Bruxelles – L’euro è stato “un errore” e per sopravvivere l’Unione europea deve restituire potere agli Stati oppure rischia il fallimento. È il parere netto di Oliver Hart, professore di Harvard e vincitore, insieme a Bengt Holmström, del premio Nobel per l’Economia nel 2016. Intervistato dall’agenzia spagnola Efe, Hart non ha nascosto le critiche nei confronti della direzione assunta dal progetto europeo e in particolare della moneta unica: “L’euro è stato un errore”, si è detto convinto Hart, che ha riferito di avere questa opinione fin da quando si è cominciato a parlare di moneta unica. Per questo “non sarei affatto triste se in futuro l’Europa si liberasse dell’euro”, ha continuato il premio Nobel, secondo cui “i britannici furono molto furbi a restare fuori” dalla valuta comune. La sparizione dell’euro, secondo Hart, significherebbe che ai governi ritornerebbe “qualche autorità” in materia di politica monetaria.

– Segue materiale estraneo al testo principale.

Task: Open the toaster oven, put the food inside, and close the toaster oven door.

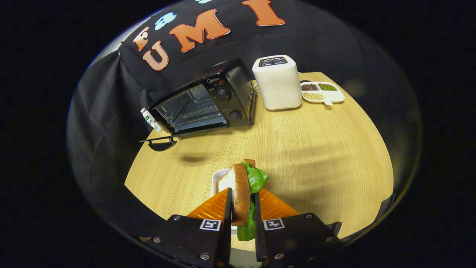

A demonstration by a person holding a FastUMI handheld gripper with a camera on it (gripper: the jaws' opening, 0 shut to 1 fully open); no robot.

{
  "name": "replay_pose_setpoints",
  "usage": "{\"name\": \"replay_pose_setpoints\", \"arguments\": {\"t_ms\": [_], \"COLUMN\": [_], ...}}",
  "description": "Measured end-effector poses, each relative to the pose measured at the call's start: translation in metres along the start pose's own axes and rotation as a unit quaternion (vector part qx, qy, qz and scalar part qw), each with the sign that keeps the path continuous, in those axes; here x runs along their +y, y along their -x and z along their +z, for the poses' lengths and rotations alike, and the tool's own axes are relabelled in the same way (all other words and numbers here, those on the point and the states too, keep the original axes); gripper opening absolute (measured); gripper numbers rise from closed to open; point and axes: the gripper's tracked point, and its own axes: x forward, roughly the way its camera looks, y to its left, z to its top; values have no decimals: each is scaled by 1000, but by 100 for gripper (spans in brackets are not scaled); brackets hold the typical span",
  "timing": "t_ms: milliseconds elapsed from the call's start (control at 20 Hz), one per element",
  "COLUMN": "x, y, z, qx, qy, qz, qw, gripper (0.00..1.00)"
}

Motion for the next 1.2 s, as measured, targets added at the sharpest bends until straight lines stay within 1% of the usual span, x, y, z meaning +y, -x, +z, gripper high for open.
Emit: {"name": "replay_pose_setpoints", "arguments": {"t_ms": [100,400,550,650,800,1000,1200], "x": [6,27,42,60,91,135,162], "y": [7,36,48,51,45,18,-23], "z": [12,50,76,95,120,150,169], "qx": [-19,-76,-112,-135,-158,-168,-172], "qy": [-10,-54,-78,-97,-117,-143,-177], "qz": [9,47,66,88,119,151,154], "qw": [1000,995,988,982,973,964,957], "gripper": [24,24,24,24,24,24,24]}}
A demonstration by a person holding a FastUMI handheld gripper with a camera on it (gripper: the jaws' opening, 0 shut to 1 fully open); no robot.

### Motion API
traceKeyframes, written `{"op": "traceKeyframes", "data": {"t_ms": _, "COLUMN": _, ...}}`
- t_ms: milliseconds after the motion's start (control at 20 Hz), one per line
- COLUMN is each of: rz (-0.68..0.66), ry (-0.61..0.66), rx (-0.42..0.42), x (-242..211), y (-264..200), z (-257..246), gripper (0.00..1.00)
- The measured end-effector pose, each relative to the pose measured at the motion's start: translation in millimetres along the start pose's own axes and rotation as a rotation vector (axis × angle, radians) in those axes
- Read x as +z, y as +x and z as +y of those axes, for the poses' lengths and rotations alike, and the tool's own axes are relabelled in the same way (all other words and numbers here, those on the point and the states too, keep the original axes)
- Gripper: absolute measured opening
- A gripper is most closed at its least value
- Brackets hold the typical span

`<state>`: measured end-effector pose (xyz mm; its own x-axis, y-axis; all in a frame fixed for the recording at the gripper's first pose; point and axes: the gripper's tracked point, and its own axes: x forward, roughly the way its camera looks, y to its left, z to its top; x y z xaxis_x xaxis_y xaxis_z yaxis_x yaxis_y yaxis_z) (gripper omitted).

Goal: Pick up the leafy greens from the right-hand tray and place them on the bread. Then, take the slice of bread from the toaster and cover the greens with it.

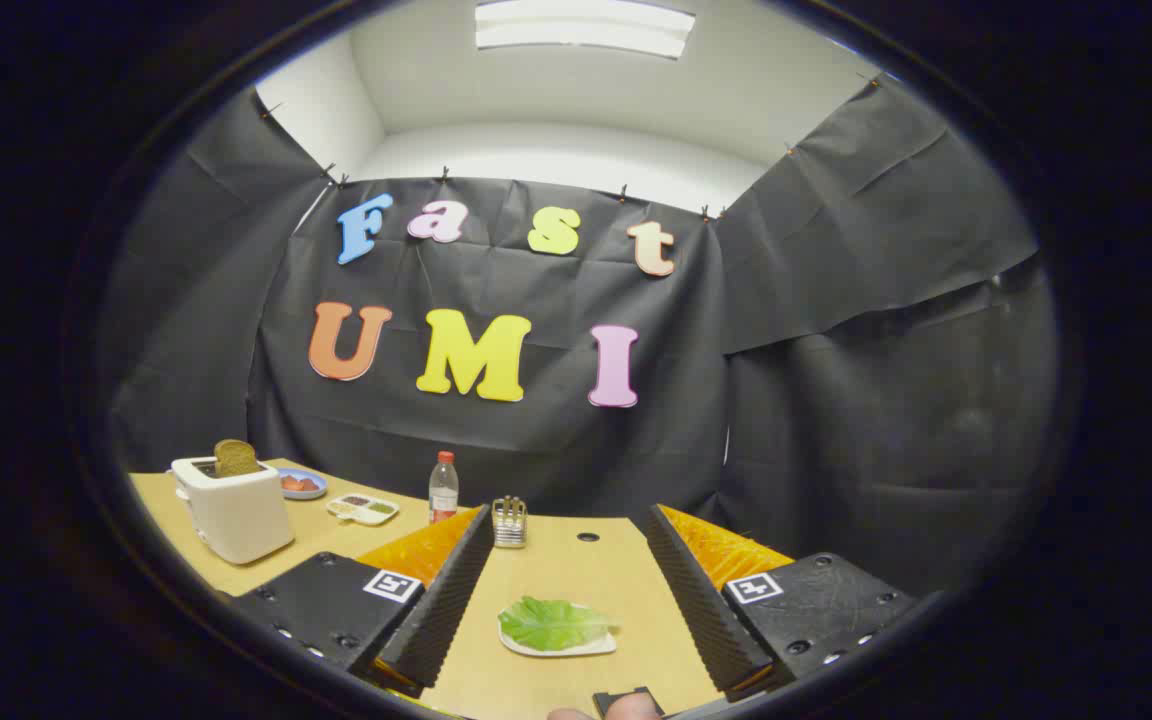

La critica principale che Hart muove all’Unione è in effetti una eccessiva concentrazione di poteri. “Credo che la parola chiave sia decentralizzazione”, è convinto il premio Nobel, secondo cui “forse l’Ue è andata troppo oltre nel centralizzare il potere”. In Europa, ha sottolineato lo studioso, “abbiamo visto una preoccupazione sui diritti di decisione che sono strati trasferiti dai Paesi verso il centro, a Bruxelles, e credo che la forma da seguire adesso sia devolvere questa capacità di decisione ai singoli Paesi”. Se questo sarà fatto “l’Unione europea può sopravvivere e prosperare, ma in caso contrario, potrebbe fallire”, è stata la previsione di Hart, che considera gli stati Ue “non sufficientemente omogenei” per essere “una sola unità” che è quindi “un vero errore tentare di crearla”.